LISTSERV 16.5 - CODE4LIB Archives

On Jan 29, 2018, at 5:30 PM, Tom Hutchinson <[log in to unmask]> wrote:

> My workflow for deduping has been:
> 
>   -Export a big batch of MARC records
> 
>   -Load the file into a program
> 
>   -Have the program process the records one at a time
> 
>   -For each record, load them into a data structure. Organize the data
> structure so that duplicate records are all stored together. This may
> require additional logic.
> 
>   -Once all the records are loaded into the data structure, go through
> the data structure and process each cluster of duplicates.
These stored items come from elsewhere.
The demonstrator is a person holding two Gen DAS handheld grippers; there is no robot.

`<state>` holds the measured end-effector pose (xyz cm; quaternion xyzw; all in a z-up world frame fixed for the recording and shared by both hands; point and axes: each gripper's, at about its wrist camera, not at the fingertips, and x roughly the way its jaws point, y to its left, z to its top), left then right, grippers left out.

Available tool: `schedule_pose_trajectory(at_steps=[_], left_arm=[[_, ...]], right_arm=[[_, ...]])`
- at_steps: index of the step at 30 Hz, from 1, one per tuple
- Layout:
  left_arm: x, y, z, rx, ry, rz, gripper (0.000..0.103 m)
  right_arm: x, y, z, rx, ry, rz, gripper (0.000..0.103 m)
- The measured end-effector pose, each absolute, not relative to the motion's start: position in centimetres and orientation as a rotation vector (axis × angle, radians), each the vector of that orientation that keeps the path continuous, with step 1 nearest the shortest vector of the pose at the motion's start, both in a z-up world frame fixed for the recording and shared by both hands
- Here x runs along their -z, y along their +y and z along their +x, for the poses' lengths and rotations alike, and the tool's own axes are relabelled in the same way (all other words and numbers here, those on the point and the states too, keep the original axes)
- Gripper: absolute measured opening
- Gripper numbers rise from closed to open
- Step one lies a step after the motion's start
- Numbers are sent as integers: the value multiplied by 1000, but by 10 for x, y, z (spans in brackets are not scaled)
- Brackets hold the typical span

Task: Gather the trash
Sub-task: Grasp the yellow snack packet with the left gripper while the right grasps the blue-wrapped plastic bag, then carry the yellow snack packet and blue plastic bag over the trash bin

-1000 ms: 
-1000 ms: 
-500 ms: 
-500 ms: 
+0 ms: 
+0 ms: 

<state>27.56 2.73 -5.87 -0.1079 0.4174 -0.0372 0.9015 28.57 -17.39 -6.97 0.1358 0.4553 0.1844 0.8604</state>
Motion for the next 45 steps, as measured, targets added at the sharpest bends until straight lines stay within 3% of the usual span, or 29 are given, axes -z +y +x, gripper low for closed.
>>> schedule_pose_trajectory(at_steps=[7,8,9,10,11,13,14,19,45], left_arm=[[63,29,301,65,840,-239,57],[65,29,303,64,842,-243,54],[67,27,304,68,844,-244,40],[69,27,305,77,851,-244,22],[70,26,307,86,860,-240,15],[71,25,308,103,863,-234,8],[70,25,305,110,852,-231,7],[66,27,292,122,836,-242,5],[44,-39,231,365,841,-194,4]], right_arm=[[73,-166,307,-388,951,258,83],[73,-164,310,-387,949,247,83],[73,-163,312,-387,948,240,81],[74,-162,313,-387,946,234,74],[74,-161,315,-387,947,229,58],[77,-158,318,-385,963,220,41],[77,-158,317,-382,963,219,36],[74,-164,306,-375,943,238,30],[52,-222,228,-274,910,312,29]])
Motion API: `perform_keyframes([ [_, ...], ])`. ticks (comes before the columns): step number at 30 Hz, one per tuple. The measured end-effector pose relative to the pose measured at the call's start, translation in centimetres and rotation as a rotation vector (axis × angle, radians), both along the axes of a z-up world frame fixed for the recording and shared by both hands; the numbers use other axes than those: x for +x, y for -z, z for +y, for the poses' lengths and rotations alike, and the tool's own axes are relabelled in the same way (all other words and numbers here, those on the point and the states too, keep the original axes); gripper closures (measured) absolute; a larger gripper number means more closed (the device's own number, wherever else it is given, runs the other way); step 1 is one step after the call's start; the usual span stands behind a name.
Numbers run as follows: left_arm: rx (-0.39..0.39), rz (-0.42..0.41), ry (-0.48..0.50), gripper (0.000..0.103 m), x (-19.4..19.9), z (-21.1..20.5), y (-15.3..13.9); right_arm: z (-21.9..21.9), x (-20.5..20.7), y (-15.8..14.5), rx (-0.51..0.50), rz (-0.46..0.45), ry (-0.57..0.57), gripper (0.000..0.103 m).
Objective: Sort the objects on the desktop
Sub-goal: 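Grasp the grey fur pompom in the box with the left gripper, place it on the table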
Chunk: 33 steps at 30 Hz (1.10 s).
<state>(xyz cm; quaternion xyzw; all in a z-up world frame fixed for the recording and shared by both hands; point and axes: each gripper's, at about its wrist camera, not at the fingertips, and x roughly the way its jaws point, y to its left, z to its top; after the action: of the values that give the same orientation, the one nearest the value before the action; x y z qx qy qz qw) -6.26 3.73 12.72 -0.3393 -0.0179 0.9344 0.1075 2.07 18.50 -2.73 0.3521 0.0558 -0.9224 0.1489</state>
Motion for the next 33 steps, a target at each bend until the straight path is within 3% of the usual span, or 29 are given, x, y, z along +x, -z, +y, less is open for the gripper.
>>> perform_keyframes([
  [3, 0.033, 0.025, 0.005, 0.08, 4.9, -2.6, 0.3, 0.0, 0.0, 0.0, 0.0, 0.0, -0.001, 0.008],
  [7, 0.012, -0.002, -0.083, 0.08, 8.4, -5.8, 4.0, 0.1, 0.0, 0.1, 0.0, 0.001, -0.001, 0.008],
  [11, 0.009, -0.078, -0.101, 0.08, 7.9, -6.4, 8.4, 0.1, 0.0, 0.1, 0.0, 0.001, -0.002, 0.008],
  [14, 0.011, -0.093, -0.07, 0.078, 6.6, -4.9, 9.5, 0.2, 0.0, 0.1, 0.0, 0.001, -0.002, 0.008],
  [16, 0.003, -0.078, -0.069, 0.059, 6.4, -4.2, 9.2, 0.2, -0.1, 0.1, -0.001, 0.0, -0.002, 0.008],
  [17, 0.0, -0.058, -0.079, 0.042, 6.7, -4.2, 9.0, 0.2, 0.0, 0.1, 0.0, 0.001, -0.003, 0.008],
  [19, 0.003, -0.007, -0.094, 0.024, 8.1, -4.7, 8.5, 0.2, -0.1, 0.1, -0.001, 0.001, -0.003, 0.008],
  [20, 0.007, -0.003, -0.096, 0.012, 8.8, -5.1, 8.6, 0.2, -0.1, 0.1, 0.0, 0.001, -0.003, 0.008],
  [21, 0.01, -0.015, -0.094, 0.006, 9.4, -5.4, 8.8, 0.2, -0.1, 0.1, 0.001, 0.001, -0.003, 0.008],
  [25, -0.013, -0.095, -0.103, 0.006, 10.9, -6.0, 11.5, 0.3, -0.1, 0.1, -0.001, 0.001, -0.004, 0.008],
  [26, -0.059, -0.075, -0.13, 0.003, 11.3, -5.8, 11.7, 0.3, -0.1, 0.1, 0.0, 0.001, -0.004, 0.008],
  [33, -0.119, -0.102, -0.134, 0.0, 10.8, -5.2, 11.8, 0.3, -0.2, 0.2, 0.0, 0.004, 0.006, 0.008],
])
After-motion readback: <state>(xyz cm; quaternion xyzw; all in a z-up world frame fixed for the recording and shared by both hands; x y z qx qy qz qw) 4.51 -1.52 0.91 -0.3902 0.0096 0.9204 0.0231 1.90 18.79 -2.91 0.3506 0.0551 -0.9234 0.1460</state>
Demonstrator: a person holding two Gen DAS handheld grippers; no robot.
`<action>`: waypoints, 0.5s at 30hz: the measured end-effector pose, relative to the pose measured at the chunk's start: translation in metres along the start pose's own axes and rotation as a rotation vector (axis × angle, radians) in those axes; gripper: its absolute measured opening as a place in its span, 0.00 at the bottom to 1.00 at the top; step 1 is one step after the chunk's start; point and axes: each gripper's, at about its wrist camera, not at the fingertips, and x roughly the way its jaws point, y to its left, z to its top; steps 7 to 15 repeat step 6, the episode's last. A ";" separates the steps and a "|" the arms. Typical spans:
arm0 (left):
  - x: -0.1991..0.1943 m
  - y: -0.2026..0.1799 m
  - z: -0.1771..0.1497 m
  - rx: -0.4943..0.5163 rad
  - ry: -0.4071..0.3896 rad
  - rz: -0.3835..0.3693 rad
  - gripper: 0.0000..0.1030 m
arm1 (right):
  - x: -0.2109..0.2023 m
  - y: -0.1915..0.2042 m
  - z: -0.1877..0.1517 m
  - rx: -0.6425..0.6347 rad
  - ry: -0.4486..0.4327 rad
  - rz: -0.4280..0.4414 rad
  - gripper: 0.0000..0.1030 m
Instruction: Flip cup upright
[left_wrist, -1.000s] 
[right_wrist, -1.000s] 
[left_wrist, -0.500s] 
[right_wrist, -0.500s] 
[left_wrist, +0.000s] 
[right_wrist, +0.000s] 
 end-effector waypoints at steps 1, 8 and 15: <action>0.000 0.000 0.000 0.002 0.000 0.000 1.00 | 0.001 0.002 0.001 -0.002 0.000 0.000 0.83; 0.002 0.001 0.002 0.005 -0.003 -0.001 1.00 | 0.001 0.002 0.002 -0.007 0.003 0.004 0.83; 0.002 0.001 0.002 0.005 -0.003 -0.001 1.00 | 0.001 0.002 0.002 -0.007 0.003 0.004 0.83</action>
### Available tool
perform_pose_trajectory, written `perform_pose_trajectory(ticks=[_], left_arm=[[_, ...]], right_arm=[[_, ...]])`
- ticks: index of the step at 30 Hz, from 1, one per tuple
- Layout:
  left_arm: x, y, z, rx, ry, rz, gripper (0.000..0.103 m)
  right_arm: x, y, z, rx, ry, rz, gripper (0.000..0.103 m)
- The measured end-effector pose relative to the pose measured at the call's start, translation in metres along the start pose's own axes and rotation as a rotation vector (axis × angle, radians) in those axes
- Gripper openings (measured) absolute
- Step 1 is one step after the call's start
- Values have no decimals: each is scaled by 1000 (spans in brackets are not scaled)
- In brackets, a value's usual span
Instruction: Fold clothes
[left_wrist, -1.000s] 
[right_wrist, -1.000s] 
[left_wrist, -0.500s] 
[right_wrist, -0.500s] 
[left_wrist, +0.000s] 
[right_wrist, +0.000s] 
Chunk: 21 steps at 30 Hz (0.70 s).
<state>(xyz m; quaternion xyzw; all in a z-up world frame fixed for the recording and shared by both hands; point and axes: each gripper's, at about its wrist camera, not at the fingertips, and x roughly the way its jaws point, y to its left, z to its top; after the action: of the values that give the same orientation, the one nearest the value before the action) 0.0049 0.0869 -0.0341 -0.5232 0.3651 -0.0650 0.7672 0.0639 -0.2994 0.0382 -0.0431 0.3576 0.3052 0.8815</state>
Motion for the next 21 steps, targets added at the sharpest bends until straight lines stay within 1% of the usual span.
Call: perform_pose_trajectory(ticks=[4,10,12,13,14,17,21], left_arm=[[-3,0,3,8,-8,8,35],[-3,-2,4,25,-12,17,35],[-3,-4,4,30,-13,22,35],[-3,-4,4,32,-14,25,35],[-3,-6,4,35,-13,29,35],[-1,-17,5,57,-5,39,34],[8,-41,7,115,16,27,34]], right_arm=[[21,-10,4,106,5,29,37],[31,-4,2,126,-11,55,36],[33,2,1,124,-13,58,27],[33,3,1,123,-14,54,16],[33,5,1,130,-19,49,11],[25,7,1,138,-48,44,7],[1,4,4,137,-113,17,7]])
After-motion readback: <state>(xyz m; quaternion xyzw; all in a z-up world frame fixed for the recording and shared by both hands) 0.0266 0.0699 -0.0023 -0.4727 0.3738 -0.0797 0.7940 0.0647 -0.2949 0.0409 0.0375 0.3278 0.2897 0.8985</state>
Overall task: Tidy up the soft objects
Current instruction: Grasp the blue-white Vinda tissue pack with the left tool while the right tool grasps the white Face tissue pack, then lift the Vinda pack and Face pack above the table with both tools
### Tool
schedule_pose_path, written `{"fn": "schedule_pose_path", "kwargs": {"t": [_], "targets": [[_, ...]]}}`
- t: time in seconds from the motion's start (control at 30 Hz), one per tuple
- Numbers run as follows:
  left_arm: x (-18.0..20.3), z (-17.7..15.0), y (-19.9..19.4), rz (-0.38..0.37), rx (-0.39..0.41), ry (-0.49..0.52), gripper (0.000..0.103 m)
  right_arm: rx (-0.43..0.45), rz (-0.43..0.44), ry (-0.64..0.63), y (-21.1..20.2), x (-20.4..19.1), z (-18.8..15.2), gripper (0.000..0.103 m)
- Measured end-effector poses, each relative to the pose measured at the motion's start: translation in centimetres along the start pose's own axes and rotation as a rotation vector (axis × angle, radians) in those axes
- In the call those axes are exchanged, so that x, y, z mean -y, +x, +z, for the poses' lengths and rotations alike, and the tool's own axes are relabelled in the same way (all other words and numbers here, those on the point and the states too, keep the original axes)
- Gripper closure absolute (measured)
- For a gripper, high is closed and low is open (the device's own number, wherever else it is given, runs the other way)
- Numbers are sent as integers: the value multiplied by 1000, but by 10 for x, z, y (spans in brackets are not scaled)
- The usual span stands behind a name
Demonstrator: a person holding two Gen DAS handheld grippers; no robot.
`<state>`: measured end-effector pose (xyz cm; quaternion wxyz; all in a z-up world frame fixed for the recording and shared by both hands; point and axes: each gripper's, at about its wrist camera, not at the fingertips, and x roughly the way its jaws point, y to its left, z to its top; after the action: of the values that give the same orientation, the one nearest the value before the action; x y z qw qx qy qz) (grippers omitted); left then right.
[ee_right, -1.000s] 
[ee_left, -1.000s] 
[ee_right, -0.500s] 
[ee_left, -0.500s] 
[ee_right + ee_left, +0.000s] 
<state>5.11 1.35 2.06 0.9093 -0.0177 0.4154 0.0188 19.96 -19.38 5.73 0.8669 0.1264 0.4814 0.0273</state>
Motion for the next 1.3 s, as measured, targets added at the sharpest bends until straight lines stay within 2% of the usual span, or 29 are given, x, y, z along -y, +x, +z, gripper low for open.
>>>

Pick one
> record from each cluster and write it to a new data structure used for
> output.
> 
>   -Go through the output data structure and write those records out to a file


Tom, thank you for sharing, and I’ve taken a different de-duplication tack. 

More specifically, to de-duplicate items from a HathiTrust collection, I:

  1) create a collection while trying to build it from a smaller number of
     libraries with the assumption that each library will hold a
     limited number of similar items

  2) assume each of the items in my HathTrust collection have more
     things in common than differences; assume a given duplicated
     item is just as good another duplicated item (which we all know 
     is not really true)

  3) pour my HathiTrust collection (which is a tab-delimited/CSV file)
     into OpenRefine [1]

  4) using OpenRefine's clustering algorithms, “normalize” as many
     titles as possible, meaning, use things like the Levenshtein
     Algorithm to “correct” differences [2]

  5) delete duplicate items [3]

  6) possibly use OpenRefine's global find/replace tools to manually do
     more normalization

  7) go to Step #4 until tired

  8) sort the collection by title, and manually flag duplicate items

  9) deleted flagged items

 10) done

When and if I learn how to programmatically implement Step #4, then I think I will be able to automate the whole process.

[1] OpenRefine - http://openrefine.org
[2] clustering - https://github.com/OpenRefine/OpenRefine/wiki/Clustering
[3] “Removing duplicate rows when Exact values are found in a column” - https://github.com/OpenRefine/OpenRefine/wiki/Recipes

—
Eric Morgan